Prison d’Aix-Luynes : Boycott CSA du 26/09/2024

Force Ouvrière annonce officiellement son boycott du CSA en raison de manquements graves et répétés à l’égard de notre organisation.

Malgré le travail approfondi réalisé en amont, à la lecture du procès-verbal du CSA du 26 mars 2024, nous avons constaté que notre présence aux débats a été ignorée, alors même que nous étions présents et actifs. De plus, bien que notre expert ait été nommé, sa fonction n’a pas été mentionnée, et aucune des modifications que nous avions soumises n’a été intégrée. Ce manque de considération envers notre engagement est inacceptable.

Il devient clair que le travail de fond que nous effectuons ne reçoit aucun retour à la hauteur des efforts investis.

Force Ouvrière se distingue par une préparation minutieuse et un dévouement constant à chaque rencontre et instance.

Cependant, aujourd’hui, nous comprenons l’amertume et le découragement ressentis par les agents qui s’investissent avec rigueur mais ne voient pas leurs contributions reconnues. Travailler dans ces conditions n’est plus envisageable. Par conséquent, nous avons décidé de boycotter cette séance.

En ce qui concerne la charte des officiers, celle-ci semble avoir été rédigée dans l’urgence, sans consultation des officiers eux-mêmes. Cela aurait pourtant permis d’adapter des points essentiels, comme les permanences, afin de mieux refléter la réalité du terrain.
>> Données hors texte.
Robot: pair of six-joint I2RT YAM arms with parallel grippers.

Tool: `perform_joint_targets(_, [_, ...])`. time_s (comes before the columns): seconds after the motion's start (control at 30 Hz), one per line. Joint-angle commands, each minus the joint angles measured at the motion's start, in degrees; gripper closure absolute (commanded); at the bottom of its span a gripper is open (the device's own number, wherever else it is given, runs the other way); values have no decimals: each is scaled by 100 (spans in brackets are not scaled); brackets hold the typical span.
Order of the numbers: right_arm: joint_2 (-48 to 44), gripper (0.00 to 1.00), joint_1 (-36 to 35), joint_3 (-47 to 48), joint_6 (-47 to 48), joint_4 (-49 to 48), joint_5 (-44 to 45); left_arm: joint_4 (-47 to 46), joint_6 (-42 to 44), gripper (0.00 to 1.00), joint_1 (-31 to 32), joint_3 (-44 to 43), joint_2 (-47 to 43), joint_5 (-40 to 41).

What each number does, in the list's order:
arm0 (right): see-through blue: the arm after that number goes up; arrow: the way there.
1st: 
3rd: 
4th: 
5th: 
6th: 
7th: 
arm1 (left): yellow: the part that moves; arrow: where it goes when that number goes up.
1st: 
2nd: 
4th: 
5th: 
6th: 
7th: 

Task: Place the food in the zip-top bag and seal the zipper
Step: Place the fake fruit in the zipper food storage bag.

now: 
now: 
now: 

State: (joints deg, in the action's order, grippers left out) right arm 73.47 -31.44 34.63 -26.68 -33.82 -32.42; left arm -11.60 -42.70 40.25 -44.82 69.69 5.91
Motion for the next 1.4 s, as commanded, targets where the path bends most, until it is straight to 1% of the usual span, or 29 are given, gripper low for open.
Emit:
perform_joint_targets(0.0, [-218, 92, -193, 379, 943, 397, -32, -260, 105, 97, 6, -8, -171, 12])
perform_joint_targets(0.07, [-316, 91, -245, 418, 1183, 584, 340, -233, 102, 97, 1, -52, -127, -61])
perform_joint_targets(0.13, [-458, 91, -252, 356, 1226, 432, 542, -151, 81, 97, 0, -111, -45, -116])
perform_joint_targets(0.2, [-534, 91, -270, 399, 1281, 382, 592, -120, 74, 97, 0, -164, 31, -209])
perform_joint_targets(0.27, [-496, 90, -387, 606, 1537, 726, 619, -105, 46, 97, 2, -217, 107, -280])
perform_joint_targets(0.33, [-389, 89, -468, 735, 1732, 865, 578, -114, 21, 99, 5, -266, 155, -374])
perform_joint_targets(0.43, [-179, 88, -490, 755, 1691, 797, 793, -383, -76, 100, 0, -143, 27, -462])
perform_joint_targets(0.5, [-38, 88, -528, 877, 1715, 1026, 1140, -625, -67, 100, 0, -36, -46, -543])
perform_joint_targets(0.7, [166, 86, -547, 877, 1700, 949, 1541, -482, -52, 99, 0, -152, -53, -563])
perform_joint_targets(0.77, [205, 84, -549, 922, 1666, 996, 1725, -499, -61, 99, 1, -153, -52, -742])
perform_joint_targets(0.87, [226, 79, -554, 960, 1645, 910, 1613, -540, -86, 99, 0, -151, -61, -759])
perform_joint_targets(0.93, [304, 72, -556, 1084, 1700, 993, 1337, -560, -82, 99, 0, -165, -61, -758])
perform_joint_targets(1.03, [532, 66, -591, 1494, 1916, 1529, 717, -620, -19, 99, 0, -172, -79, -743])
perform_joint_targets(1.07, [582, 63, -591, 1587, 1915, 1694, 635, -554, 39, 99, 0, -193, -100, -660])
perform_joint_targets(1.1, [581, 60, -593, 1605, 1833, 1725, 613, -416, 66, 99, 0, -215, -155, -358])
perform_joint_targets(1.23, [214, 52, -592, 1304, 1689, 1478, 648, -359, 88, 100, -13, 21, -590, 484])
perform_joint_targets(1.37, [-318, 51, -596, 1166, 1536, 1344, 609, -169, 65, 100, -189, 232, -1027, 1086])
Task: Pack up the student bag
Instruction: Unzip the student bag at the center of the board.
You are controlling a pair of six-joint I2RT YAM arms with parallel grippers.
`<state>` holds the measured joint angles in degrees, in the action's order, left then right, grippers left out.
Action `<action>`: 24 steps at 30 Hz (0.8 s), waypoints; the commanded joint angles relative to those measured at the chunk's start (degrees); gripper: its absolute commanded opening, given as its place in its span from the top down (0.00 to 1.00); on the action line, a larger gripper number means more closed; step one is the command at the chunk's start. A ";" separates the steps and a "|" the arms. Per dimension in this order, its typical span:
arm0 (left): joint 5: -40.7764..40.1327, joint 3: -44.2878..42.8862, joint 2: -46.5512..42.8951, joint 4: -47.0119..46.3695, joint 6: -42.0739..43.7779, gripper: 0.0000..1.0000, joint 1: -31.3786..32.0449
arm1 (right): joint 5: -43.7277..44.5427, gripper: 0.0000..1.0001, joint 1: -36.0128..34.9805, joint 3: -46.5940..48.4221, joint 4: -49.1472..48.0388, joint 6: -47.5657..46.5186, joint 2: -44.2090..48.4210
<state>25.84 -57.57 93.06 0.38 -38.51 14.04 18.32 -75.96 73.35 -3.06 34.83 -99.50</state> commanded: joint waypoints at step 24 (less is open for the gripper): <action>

De plus, concernant le service de fin d’année, bien que nous ayons sollicité des réponses par mail, aucune réponse ne nous a été communiquée, et le sujet a été simplement ajouté à l’ordre du jour.

Enfin, il est essentiel de rappeler que le pouvoir de nuisance ne réside pas dans la majorité, mais dans l’arrêt du travail acharné et loyal fourni par ceux qui œuvrent avec persévérance et rigueur.

Force Ouvrière a toujours travaillé dans l’intérêt collectif, avec sérieux et intégrité. Cependant, face à ce constat, nous adapterons notre posture et notre discours pour mieux représenter cette minorité oubliée.

Nous exigeons désormais que notre engagement et celui des agents que nous représentons soient reconnus à leur juste valeur. Le climat professionnel doit évoluer vers plus de respect et de considération.